┌────────

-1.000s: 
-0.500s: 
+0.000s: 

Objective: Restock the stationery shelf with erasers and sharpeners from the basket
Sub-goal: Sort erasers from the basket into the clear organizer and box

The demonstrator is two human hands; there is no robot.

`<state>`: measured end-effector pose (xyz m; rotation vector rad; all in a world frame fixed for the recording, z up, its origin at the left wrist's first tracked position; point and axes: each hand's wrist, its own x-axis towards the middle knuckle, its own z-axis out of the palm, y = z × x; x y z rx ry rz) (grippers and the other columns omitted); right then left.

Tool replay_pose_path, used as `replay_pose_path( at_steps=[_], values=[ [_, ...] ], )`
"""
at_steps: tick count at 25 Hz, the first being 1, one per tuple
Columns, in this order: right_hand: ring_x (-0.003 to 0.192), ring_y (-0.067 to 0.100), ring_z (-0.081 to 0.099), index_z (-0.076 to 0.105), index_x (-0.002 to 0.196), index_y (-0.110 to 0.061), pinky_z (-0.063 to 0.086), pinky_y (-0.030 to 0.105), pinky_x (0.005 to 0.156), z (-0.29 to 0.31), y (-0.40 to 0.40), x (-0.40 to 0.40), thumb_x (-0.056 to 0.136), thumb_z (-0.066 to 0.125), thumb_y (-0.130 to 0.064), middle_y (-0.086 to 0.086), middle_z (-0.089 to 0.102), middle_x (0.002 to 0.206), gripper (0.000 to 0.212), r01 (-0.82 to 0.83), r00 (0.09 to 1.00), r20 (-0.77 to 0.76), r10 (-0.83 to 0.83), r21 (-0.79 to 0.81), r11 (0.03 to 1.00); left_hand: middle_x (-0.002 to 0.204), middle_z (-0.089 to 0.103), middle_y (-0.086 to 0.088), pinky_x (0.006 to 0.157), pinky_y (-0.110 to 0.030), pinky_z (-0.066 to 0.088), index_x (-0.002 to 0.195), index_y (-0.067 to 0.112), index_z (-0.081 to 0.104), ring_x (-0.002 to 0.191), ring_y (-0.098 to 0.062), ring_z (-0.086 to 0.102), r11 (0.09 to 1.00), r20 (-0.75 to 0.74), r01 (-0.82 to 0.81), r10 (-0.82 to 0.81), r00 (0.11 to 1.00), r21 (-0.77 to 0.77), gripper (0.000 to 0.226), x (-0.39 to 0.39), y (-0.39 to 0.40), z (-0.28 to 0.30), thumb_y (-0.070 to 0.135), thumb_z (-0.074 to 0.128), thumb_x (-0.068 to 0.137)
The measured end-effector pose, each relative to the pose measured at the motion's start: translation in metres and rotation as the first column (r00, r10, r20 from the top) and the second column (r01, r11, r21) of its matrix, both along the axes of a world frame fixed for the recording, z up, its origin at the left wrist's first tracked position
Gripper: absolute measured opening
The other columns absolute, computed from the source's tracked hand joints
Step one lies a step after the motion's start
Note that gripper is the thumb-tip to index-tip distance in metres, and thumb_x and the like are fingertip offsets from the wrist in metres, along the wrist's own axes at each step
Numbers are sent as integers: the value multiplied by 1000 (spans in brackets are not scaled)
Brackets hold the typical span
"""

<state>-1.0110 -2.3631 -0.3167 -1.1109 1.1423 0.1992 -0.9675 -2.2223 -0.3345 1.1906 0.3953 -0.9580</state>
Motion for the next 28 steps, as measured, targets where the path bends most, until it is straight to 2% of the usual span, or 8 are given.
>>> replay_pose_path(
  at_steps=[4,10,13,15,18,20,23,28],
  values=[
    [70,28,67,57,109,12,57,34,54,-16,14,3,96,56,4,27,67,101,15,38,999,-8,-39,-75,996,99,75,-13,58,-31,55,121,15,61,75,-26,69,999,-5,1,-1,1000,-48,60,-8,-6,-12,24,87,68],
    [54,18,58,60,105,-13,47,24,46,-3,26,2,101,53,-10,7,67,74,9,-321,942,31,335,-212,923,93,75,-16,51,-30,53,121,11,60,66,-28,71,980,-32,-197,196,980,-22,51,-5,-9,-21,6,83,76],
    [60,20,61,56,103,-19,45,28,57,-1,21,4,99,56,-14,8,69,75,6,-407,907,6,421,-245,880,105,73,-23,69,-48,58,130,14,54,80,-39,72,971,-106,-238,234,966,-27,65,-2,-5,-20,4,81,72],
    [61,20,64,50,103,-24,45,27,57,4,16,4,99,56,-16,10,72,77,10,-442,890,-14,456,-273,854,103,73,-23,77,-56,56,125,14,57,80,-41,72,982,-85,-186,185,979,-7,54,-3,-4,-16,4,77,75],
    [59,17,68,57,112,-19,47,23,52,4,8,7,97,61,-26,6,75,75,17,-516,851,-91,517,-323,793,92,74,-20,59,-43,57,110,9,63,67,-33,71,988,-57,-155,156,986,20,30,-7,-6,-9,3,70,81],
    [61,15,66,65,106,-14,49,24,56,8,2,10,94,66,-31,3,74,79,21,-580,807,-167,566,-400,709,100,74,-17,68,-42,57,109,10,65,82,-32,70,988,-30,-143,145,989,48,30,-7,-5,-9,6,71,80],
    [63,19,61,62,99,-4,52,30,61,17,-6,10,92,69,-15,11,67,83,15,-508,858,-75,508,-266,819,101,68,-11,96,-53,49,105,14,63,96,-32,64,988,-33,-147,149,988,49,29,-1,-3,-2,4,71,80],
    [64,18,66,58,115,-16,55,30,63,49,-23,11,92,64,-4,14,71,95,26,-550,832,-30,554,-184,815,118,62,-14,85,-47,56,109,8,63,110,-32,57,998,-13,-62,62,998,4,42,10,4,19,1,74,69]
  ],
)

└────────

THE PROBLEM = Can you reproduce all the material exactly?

PROBLEM SOLUTION =
-1.000s: 
-0.500s: 
+0.000s: 

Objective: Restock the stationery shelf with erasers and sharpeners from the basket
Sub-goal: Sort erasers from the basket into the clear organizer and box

The demonstrator is two human hands; there is no robot.

`<state>`: measured end-effector pose (xyz m; rotation vector rad; all in a world frame fixed for the recording, z up, its origin at the left wrist's first tracked position; point and axes: each hand's wrist, its own x-axis towards the middle knuckle, its own z-axis out of the palm, y = z × x; x y z rx ry rz) (grippers and the other columns omitted); right then left.

Tool replay_pose_path, used as `replay_pose_path( at_steps=[_], values=[ [_, ...] ], )`
"""
at_steps: tick count at 25 Hz, the first being 1, one per tuple
Columns, in this order: right_hand: ring_x (-0.003 to 0.192), ring_y (-0.067 to 0.100), ring_z (-0.081 to 0.099), index_z (-0.076 to 0.105), index_x (-0.002 to 0.196), index_y (-0.110 to 0.061), pinky_z (-0.063 to 0.086), pinky_y (-0.030 to 0.105), pinky_x (0.005 to 0.156), z (-0.29 to 0.31), y (-0.40 to 0.40), x (-0.40 to 0.40), thumb_x (-0.056 to 0.136), thumb_z (-0.066 to 0.125), thumb_y (-0.130 to 0.064), middle_y (-0.086 to 0.086), middle_z (-0.089 to 0.102), middle_x (0.002 to 0.206), gripper (0.000 to 0.212), r01 (-0.82 to 0.83), r00 (0.09 to 1.00), r20 (-0.77 to 0.76), r10 (-0.83 to 0.83), r21 (-0.79 to 0.81), r11 (0.03 to 1.00); left_hand: middle_x (-0.002 to 0.204), middle_z (-0.089 to 0.103), middle_y (-0.086 to 0.088), pinky_x (0.006 to 0.157), pinky_y (-0.110 to 0.030), pinky_z (-0.066 to 0.088), index_x (-0.002 to 0.195), index_y (-0.067 to 0.112), index_z (-0.081 to 0.104), ring_x (-0.002 to 0.191), ring_y (-0.098 to 0.062), ring_z (-0.086 to 0.102), r11 (0.09 to 1.00), r20 (-0.75 to 0.74), r01 (-0.82 to 0.81), r10 (-0.82 to 0.81), r00 (0.11 to 1.00), r21 (-0.77 to 0.77), gripper (0.000 to 0.226), x (-0.39 to 0.39), y (-0.39 to 0.40), z (-0.28 to 0.30), thumb_y (-0.070 to 0.135), thumb_z (-0.074 to 0.128), thumb_x (-0.068 to 0.137)
The measured end-effector pose, each relative to the pose measured at the motion's start: translation in metres and rotation as the first column (r00, r10, r20 from the top) and the second column (r01, r11, r21) of its matrix, both along the axes of a world frame fixed for the recording, z up, its origin at the left wrist's first tracked position
Gripper: absolute measured opening
The other columns absolute, computed from the source's tracked hand joints
Step one lies a step after the motion's start
Note that gripper is the thumb-tip to index-tip distance in metres, and thumb_x and the like are fingertip offsets from the wrist in metres, along the wrist's own axes at each step
Numbers are sent as integers: the value multiplied by 1000 (spans in brackets are not scaled)
Brackets hold the typical span
"""

<state>-1.0110 -2.3631 -0.3167 -1.1109 1.1423 0.1992 -0.9675 -2.2223 -0.3345 1.1906 0.3953 -0.9580</state>
Motion for the next 28 steps, as measured, targets where the path bends most, until it is straight to 2% of the usual span, or 8 are given.
>>> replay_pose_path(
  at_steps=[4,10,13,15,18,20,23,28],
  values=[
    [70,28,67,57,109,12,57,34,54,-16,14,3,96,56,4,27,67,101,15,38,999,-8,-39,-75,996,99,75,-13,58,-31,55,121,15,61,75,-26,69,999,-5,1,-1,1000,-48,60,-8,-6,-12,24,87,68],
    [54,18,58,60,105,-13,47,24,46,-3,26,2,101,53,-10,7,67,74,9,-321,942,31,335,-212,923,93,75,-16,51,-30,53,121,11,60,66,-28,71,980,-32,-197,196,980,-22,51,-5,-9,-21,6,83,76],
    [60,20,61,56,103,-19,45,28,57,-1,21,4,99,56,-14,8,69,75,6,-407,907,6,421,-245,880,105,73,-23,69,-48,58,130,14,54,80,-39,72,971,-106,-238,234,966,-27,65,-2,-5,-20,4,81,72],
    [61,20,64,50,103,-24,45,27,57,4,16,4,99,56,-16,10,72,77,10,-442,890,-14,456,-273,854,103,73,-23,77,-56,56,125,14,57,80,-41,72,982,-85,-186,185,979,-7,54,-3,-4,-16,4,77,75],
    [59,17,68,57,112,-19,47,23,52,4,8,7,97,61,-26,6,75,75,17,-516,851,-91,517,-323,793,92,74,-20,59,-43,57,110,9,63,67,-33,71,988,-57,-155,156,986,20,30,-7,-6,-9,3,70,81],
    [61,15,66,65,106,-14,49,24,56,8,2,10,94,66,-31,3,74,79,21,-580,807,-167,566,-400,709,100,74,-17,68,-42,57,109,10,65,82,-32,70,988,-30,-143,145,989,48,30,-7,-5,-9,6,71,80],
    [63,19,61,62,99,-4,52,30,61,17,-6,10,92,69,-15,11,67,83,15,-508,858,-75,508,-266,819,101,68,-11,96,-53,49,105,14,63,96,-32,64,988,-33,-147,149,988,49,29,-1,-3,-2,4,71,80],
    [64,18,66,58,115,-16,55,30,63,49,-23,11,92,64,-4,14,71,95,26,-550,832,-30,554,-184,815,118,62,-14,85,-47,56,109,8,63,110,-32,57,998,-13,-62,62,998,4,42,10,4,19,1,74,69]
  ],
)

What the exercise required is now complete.